As previously noted on Inforrm, the Supreme Court has dismissed (by a majority of 5-2) the appeal in Khuja v Times Newspapers and others  UKSC 49, an important case dealing with the interaction between privacy, the open justice principle and the right to report on judicial proceedings.
Mr Khuja failed in his attempt to obtain an interim non-disclosure order (a privacy injunction) preventing the respondent newspapers/journalists from identifying him, on the basis of information revealed during a public Crown Court trial, as someone arrested (but not charged) on suspicion of committing sexual offences against children.
In March 2012, Mr Khuja was one of a number of people arrested on suspicion of committing sexual offences against children in the Oxford area. A complainant had made allegations about an alleged perpetrator who had the same name first name as Mr Khuja but she failed to identify him as her abuser at an identification procedure. While nine other individuals were charged, police released Mr Khuja on bail.

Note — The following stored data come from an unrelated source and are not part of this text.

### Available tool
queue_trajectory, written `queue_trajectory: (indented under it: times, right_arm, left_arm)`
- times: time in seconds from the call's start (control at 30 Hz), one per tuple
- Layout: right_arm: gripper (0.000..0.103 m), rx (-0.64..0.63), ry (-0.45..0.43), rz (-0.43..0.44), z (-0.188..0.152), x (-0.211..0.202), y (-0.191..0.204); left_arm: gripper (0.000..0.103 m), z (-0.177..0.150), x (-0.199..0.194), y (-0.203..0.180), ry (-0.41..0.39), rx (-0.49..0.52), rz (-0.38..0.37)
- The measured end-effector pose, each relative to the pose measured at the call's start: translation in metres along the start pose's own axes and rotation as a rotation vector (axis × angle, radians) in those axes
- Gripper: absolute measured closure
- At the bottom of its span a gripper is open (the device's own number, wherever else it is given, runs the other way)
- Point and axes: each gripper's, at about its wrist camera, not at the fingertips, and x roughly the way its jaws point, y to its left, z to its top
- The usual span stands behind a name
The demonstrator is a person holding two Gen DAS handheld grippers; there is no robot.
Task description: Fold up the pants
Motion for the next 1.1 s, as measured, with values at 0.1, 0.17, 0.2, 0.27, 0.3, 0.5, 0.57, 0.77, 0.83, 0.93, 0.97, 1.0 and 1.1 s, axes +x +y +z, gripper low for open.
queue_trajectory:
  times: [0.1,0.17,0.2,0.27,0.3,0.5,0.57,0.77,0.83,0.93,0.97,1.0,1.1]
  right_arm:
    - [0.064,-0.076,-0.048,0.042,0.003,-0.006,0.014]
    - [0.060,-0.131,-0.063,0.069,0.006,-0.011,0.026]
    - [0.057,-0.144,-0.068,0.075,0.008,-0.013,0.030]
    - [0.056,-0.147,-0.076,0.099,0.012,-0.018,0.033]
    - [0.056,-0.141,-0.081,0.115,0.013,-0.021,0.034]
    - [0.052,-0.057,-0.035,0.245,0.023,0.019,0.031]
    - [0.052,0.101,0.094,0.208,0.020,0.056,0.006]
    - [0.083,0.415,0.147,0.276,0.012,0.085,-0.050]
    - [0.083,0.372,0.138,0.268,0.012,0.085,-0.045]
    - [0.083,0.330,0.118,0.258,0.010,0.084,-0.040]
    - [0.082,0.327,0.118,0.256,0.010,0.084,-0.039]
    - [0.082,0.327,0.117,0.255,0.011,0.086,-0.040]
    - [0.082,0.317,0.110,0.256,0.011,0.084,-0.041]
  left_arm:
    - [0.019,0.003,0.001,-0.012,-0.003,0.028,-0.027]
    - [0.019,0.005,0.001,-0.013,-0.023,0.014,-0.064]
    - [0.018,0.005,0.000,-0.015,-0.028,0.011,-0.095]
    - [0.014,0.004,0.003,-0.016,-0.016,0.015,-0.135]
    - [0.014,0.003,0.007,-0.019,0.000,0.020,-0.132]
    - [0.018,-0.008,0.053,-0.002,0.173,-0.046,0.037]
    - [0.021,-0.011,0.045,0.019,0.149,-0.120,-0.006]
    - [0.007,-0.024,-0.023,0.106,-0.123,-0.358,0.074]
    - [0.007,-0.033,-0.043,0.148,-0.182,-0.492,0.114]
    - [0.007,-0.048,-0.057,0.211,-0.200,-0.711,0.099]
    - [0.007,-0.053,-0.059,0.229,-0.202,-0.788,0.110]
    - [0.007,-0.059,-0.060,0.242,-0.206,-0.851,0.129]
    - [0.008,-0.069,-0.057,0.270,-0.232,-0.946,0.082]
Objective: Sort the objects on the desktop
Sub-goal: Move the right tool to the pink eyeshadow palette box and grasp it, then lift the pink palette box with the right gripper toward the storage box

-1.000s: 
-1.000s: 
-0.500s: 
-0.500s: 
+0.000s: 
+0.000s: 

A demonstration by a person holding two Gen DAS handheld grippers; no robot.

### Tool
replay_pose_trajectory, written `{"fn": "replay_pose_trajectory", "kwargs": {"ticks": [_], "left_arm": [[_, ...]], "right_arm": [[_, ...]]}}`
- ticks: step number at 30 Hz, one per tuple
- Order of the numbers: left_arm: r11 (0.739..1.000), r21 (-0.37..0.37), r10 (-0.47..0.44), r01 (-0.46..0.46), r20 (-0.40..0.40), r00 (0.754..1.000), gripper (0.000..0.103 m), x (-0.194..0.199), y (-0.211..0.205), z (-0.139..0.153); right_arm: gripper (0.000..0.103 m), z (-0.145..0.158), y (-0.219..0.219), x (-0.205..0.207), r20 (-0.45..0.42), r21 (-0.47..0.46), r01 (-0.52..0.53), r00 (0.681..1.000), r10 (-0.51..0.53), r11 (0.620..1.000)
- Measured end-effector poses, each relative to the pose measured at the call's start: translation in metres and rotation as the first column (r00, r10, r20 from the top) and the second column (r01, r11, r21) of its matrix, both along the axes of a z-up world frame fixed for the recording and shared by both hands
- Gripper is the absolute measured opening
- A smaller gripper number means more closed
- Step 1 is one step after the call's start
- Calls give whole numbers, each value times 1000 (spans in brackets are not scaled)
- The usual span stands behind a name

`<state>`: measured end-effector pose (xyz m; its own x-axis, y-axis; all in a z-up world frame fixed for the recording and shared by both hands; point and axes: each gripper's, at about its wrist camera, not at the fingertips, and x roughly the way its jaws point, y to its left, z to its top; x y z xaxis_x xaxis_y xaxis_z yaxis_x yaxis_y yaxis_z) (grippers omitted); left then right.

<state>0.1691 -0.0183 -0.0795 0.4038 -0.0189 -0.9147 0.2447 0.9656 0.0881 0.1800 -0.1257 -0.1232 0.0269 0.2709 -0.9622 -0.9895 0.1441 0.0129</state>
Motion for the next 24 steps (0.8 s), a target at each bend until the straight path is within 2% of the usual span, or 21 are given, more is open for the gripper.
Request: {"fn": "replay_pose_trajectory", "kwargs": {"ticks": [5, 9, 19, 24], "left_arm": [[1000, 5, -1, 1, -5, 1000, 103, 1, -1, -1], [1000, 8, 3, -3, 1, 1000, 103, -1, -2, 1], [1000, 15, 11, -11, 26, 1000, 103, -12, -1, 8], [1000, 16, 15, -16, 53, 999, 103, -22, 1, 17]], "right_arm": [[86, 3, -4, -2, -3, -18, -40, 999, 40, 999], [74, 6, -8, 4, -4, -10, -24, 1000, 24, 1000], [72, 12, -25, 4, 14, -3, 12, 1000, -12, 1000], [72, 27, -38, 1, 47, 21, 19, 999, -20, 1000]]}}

Shortly after his arrest, and within the context of an application made by the police in relation to Mr Khuja’s property, magistrates made an under order under section 4(2) of the Contempt of Court Act 1981. This postponed, until such time as he was charged with a criminal offence, any reporting which may identify Mr Khuja as the subject of pending proceedings on the basis that this posed a substantial risk of prejudice to the administration of justice.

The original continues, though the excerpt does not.